I think they took me home the next day. I always add this part to my birth story: once we were home my parents watched the fireworks from the porch while holding me. And that’s why I love fireworks so much. I don’t know that it’s actually true but I fee like my mom told me this once.
Burger: Mac N’ Cheese: House made mac, chipotle mayo + lettuce, onion, tomato.
Overall grade: B
Review: This burger was hot. He didn’t even have the grill on when we arrived. And I saw the fresh meat being added to the grill after we ordered. At one point while eating this burger I said, “I love my life.” Seriously, I do. And I love Mac and Cheese. So much. The meat was juicy and delicious. The mac and cheese was creamy and delicious. The chipotle mayo was a little spicy for me. And I should have waited for the burger to cool a little before stuffing my face. But I just couldn’t wait! I feel like I’m only giving this burger a B instead of a B+ because it was too spicy. And I don’t know that that’s a good reason.

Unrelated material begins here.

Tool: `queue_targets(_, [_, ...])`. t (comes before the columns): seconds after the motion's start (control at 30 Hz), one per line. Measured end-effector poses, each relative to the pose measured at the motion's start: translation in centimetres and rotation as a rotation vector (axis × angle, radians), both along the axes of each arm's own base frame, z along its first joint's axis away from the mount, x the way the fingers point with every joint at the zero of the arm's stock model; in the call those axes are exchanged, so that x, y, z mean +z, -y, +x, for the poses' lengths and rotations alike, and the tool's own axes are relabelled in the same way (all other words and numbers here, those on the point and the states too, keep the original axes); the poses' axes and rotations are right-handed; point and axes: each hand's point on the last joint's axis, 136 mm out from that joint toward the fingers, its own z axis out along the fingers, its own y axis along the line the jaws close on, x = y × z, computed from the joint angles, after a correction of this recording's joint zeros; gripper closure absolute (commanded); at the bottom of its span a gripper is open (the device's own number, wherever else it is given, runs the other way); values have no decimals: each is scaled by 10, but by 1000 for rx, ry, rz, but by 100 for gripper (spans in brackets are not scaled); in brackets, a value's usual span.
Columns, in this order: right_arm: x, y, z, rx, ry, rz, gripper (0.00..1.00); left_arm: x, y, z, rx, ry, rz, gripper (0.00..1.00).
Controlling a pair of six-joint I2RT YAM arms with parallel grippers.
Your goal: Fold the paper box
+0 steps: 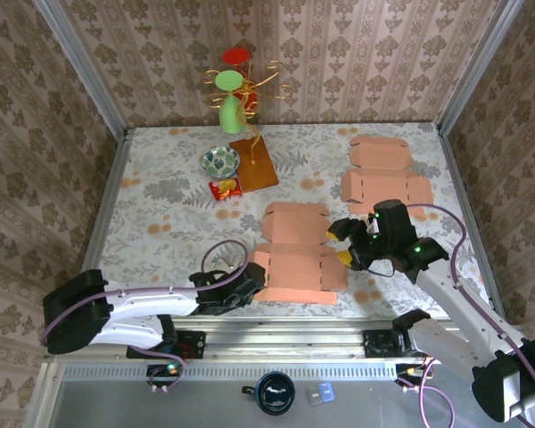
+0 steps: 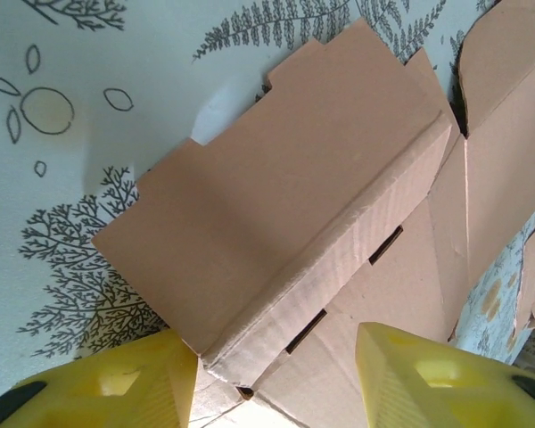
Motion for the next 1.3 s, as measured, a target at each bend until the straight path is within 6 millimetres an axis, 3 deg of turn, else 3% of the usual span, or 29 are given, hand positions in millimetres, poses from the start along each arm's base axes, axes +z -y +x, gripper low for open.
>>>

Bonus points: Presentation, see below. Also, he said the mushrooms (had I ordered the Mushroom Provolone burger) would have been fresh and not from the can. Boom.
Additionally: The sweet potato fries were good. The regular fries were just ok.
Notes: I’ve been thinking about gourmet burgers versus a bun, meat and cheese burger. While typically I think I’d prefer a simple meat, cheese, bun burger – it’s nice to mix it up with a fancy one with magic like mac and cheese on it.